- [TASK OBJECTIVE]: Please write out all of the entries exactly as they appear.

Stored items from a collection
^^^^^^^^^^^^^^^^
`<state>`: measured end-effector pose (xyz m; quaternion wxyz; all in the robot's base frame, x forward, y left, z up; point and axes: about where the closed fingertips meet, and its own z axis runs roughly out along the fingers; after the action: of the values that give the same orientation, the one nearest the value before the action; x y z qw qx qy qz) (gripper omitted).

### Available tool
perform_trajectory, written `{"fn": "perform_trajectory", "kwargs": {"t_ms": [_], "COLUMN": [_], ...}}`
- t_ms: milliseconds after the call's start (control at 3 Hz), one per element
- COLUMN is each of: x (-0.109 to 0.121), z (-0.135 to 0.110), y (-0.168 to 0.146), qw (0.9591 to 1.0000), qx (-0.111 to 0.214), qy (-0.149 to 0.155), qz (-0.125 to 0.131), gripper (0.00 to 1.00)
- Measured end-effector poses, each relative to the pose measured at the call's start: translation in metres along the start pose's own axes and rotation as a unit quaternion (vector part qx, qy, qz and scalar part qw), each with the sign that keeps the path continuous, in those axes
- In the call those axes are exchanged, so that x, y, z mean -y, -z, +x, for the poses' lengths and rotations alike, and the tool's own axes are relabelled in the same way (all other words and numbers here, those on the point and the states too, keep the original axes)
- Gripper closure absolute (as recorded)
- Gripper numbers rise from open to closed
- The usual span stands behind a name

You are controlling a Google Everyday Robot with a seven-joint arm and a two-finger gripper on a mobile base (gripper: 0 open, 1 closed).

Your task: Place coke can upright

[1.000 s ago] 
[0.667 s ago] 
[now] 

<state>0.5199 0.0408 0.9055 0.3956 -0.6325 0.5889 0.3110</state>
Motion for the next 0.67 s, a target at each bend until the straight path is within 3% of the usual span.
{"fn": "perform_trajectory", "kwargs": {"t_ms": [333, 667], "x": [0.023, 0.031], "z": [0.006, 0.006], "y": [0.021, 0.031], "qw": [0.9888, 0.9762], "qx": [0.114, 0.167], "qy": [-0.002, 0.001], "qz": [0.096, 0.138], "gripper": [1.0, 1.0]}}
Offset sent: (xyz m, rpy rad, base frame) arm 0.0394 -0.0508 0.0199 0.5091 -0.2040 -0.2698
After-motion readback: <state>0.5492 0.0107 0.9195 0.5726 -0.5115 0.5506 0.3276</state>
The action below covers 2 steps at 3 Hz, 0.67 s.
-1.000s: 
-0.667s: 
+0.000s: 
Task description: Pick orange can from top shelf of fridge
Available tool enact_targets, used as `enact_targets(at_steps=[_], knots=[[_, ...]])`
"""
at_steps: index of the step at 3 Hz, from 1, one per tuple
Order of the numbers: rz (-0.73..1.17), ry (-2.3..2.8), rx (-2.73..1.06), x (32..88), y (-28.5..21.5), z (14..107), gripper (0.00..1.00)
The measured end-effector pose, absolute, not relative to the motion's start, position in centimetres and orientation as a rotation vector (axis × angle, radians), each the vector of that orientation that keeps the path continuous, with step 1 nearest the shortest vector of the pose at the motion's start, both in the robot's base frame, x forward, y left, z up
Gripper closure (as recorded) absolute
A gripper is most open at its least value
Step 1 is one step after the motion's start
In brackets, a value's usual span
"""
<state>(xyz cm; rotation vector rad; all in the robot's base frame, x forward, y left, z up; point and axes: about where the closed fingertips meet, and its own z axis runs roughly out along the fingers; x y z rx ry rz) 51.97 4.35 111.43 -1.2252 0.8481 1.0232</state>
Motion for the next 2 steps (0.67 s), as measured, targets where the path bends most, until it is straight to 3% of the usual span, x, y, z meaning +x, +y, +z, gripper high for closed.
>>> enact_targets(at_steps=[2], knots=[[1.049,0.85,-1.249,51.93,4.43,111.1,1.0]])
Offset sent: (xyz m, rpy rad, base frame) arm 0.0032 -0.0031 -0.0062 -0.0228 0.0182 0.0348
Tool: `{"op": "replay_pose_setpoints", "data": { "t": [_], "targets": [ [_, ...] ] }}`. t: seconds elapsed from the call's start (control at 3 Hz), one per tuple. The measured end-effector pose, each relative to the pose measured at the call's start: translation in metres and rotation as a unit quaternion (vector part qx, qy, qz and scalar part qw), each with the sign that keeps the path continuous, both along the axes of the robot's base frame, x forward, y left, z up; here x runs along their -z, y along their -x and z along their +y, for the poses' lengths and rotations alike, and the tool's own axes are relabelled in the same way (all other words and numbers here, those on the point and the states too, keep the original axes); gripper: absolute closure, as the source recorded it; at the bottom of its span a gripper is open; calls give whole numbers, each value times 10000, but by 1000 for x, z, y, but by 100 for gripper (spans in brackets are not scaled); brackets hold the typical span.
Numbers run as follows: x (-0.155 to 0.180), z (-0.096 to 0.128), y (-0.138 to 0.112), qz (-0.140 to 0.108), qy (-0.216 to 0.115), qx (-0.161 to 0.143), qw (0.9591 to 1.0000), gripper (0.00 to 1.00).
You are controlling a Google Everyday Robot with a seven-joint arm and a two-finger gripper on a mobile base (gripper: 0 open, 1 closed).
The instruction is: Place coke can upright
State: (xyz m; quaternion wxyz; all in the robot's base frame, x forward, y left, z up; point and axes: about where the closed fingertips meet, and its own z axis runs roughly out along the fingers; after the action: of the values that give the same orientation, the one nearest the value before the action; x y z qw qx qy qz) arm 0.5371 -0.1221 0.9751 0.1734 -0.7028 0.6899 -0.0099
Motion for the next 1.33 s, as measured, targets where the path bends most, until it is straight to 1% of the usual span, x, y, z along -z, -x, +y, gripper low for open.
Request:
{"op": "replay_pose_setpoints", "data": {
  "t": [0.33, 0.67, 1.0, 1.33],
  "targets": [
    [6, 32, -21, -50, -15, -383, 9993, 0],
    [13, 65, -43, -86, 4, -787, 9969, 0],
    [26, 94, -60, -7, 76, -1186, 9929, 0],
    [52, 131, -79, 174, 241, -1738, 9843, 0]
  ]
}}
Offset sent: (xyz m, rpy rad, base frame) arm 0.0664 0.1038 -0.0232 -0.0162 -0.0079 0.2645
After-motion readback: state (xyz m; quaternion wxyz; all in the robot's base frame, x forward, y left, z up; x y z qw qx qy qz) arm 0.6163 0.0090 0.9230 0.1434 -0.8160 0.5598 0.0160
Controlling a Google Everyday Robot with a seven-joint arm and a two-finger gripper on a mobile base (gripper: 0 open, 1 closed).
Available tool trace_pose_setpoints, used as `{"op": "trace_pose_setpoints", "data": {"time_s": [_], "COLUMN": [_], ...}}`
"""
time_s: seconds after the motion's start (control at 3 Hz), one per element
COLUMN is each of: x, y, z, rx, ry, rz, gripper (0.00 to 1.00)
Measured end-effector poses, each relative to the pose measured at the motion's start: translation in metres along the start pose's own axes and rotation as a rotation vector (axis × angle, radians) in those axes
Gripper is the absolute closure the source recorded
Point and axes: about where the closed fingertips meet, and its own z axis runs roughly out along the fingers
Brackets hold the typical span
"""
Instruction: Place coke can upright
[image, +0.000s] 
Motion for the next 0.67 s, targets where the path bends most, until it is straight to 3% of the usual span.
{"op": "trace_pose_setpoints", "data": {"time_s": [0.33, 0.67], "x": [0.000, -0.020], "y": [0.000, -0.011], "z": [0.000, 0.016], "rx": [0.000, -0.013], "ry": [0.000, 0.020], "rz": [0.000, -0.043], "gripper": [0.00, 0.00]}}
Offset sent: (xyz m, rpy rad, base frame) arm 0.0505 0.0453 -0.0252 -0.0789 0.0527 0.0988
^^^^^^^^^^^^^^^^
- [REPLY]:
`<state>`: measured end-effector pose (xyz m; quaternion wxyz; all in the robot's base frame, x forward, y left, z up; point and axes: about where the closed fingertips meet, and its own z axis runs roughly out along the fingers; after the action: of the values that give the same orientation, the one nearest the value before the action; x y z qw qx qy qz) (gripper omitted).

### Available tool
perform_trajectory, written `{"fn": "perform_trajectory", "kwargs": {"t_ms": [_], "COLUMN": [_], ...}}`
- t_ms: milliseconds after the call's start (control at 3 Hz), one per element
- COLUMN is each of: x (-0.109 to 0.121), z (-0.135 to 0.110), y (-0.168 to 0.146), qw (0.9591 to 1.0000), qx (-0.111 to 0.214), qy (-0.149 to 0.155), qz (-0.125 to 0.131), gripper (0.00 to 1.00)
- Measured end-effector poses, each relative to the pose measured at the call's start: translation in metres along the start pose's own axes and rotation as a unit quaternion (vector part qx, qy, qz and scalar part qw), each with the sign that keeps the path continuous, in those axes
- In the call those axes are exchanged, so that x, y, z mean -y, -z, +x, for the poses' lengths and rotations alike, and the tool's own axes are relabelled in the same way (all other words and numbers here, those on the point and the states too, keep the original axes)
- Gripper closure absolute (as recorded)
- Gripper numbers rise from open to closed
- The usual span stands behind a name

You are controlling a Google Everyday Robot with a seven-joint arm and a two-finger gripper on a mobile base (gripper: 0 open, 1 closed).

Your task: Place coke can upright

[1.000 s ago] 
[0.667 s ago] 
[now] 

<state>0.5199 0.0408 0.9055 0.3956 -0.6325 0.5889 0.3110</state>
Motion for the next 0.67 s, a target at each bend until the straight path is within 3% of the usual span.
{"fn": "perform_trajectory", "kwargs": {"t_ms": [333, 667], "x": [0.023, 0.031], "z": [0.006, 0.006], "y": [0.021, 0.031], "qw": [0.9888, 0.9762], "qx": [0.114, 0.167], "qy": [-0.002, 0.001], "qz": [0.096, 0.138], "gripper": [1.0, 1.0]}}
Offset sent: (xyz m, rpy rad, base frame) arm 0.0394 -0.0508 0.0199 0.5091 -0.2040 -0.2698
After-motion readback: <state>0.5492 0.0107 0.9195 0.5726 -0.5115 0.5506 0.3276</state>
The action below covers 2 steps at 3 Hz, 0.67 s.
-1.000s: 
-0.667s: 
+0.000s: 
Task description: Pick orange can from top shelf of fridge
Available tool enact_targets, used as `enact_targets(at_steps=[_], knots=[[_, ...]])`
"""
at_steps: index of the step at 3 Hz, from 1, one per tuple
Order of the numbers: rz (-0.73..1.17), ry (-2.3..2.8), rx (-2.73..1.06), x (32..88), y (-28.5..21.5), z (14..107), gripper (0.00..1.00)
The measured end-effector pose, absolute, not relative to the motion's start, position in centimetres and orientation as a rotation vector (axis × angle, radians), each the vector of that orientation that keeps the path continuous, with step 1 nearest the shortest vector of the pose at the motion's start, both in the robot's base frame, x forward, y left, z up
Gripper closure (as recorded) absolute
A gripper is most open at its least value
Step 1 is one step after the motion's start
In brackets, a value's usual span
"""
<state>(xyz cm; rotation vector rad; all in the robot's base frame, x forward, y left, z up; point and axes: about where the closed fingertips meet, and its own z axis runs roughly out along the fingers; x y z rx ry rz) 51.97 4.35 111.43 -1.2252 0.8481 1.0232</state>
Motion for the next 2 steps (0.67 s), as measured, targets where the path bends most, until it is straight to 3% of the usual span, x, y, z meaning +x, +y, +z, gripper high for closed.
>>> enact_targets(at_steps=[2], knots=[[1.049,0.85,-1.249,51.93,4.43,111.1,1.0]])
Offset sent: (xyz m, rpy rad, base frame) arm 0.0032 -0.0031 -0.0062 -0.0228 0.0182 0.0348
Tool: `{"op": "replay_pose_setpoints", "data": { "t": [_], "targets": [ [_, ...] ] }}`. t: seconds elapsed from the call's start (control at 3 Hz), one per tuple. The measured end-effector pose, each relative to the pose measured at the call's start: translation in metres and rotation as a unit quaternion (vector part qx, qy, qz and scalar part qw), each with the sign that keeps the path continuous, both along the axes of the robot's base frame, x forward, y left, z up; here x runs along their -z, y along their -x and z along their +y, for the poses' lengths and rotations alike, and the tool's own axes are relabelled in the same way (all other words and numbers here, those on the point and the states too, keep the original axes); gripper: absolute closure, as the source recorded it; at the bottom of its span a gripper is open; calls give whole numbers, each value times 10000, but by 1000 for x, z, y, but by 100 for gripper (spans in brackets are not scaled); brackets hold the typical span.
Numbers run as follows: x (-0.155 to 0.180), z (-0.096 to 0.128), y (-0.138 to 0.112), qz (-0.140 to 0.108), qy (-0.216 to 0.115), qx (-0.161 to 0.143), qw (0.9591 to 1.0000), gripper (0.00 to 1.00).
You are controlling a Google Everyday Robot with a seven-joint arm and a two-finger gripper on a mobile base (gripper: 0 open, 1 closed).
The instruction is: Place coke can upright
State: (xyz m; quaternion wxyz; all in the robot's base frame, x forward, y left, z up; point and axes: about where the closed fingertips meet, and its own z axis runs roughly out along the fingers; after the action: of the values that give the same orientation, the one nearest the value before the action; x y z qw qx qy qz) arm 0.5371 -0.1221 0.9751 0.1734 -0.7028 0.6899 -0.0099
Motion for the next 1.33 s, as measured, targets where the path bends most, until it is straight to 1% of the usual span, x, y, z along -z, -x, +y, gripper low for open.
Request:
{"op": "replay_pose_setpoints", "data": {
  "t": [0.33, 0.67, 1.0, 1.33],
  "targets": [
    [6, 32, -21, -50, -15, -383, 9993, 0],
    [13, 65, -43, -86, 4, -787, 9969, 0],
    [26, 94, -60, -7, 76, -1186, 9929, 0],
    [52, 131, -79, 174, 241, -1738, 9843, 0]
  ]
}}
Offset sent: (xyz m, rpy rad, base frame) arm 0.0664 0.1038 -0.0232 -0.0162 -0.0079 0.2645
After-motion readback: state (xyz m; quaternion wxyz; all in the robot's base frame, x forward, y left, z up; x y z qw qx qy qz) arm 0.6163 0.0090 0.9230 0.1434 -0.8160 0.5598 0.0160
Controlling a Google Everyday Robot with a seven-joint arm and a two-finger gripper on a mobile base (gripper: 0 open, 1 closed).
Available tool trace_pose_setpoints, used as `{"op": "trace_pose_setpoints", "data": {"time_s": [_], "COLUMN": [_], ...}}`
"""
time_s: seconds after the motion's start (control at 3 Hz), one per element
COLUMN is each of: x, y, z, rx, ry, rz, gripper (0.00 to 1.00)
Measured end-effector poses, each relative to the pose measured at the motion's start: translation in metres along the start pose's own axes and rotation as a rotation vector (axis × angle, radians) in those axes
Gripper is the absolute closure the source recorded
Point and axes: about where the closed fingertips meet, and its own z axis runs roughly out along the fingers
Brackets hold the typical span
"""
Instruction: Place coke can upright
[image, +0.000s] 
Motion for the next 0.67 s, targets where the path bends most, until it is straight to 3% of the usual span.
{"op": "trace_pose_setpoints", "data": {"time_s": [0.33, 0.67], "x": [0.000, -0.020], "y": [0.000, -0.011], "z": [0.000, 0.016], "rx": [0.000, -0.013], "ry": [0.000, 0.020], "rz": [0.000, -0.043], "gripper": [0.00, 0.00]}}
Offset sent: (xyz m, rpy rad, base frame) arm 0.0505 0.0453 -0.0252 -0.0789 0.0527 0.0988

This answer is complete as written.